## WORK TASK
Each line that includes "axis" must be copied from the records.

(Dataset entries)

+--

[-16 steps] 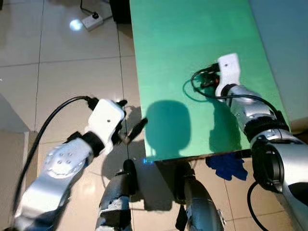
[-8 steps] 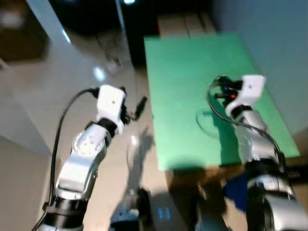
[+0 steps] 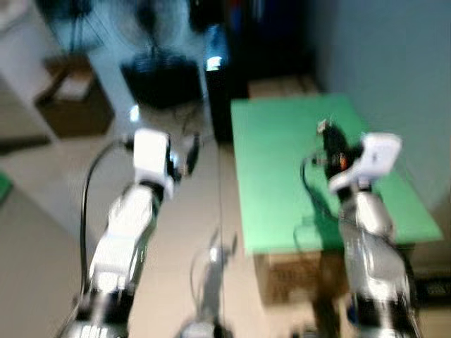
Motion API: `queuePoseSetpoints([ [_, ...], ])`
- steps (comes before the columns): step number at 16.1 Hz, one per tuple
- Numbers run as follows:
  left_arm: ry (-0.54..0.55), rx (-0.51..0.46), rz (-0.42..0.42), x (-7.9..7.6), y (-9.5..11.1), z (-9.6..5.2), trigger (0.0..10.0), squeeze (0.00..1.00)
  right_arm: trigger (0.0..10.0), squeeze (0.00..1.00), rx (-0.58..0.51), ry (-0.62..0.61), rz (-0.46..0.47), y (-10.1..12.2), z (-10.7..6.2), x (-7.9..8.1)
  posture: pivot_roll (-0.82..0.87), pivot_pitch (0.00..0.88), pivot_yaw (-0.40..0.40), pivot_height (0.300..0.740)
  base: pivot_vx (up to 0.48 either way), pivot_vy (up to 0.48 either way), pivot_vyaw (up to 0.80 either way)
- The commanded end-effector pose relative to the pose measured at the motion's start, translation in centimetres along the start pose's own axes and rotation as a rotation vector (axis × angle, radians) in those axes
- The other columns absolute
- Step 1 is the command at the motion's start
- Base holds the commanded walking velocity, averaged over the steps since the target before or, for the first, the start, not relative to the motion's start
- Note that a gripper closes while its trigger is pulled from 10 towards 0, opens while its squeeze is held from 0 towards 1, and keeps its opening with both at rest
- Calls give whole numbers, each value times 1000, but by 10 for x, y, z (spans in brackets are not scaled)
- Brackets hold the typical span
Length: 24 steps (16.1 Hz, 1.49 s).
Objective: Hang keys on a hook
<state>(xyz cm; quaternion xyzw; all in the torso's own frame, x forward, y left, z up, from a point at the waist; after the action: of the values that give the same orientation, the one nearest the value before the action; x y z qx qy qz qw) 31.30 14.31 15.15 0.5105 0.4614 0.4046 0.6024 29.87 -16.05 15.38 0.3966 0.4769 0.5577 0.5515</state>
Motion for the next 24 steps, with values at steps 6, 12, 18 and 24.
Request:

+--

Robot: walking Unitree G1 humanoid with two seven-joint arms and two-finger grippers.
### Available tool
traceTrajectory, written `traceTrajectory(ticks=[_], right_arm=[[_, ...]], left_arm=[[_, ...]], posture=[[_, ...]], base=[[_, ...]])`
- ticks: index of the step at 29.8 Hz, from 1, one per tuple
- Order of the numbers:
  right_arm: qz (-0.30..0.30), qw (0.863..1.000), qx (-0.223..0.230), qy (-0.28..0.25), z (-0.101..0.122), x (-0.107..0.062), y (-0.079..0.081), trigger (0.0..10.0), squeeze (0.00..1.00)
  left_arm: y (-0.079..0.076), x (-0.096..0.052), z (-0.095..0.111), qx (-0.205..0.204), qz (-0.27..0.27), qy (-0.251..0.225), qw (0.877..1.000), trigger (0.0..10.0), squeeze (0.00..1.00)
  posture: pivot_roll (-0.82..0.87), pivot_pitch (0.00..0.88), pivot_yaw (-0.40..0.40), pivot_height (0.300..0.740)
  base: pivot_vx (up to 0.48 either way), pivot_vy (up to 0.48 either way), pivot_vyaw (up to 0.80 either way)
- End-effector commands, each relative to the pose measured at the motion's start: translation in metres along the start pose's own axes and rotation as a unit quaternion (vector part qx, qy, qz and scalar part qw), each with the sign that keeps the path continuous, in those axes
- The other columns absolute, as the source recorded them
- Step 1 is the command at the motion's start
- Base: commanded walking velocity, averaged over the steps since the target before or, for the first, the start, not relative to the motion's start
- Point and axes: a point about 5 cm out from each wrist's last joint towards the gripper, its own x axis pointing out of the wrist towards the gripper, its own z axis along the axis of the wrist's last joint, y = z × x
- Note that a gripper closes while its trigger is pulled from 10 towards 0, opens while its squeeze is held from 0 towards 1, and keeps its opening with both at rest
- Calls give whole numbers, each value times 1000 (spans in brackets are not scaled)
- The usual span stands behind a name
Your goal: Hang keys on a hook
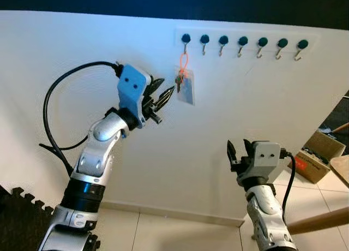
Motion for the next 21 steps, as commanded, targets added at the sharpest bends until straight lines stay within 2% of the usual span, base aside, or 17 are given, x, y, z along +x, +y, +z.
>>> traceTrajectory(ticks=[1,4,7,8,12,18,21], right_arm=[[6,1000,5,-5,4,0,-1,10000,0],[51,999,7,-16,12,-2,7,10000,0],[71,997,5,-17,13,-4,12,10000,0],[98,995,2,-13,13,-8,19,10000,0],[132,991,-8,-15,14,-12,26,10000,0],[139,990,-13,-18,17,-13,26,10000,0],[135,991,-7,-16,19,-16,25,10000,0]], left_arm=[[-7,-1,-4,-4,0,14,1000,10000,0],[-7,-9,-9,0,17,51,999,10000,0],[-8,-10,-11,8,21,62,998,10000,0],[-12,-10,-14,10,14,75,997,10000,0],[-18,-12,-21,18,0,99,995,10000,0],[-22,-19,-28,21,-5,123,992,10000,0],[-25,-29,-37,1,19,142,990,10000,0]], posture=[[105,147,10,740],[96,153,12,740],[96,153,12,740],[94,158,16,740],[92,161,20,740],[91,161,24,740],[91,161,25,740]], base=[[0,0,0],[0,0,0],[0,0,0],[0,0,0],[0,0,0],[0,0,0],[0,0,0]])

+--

## FINISHED EXERCISE
- The commanded end-effector pose relative to the pose measured at the motion's start, translation in centimetres along the start pose's own axes and rotation as a rotation vector (axis × angle, radians) in those axes
- Point and axes: a point about 5 cm out from each wrist's last joint towards the gripper, its own x axis pointing out of the wrist towards the gripper, its own z axis along the axis of the wrist's last joint, y = z × x

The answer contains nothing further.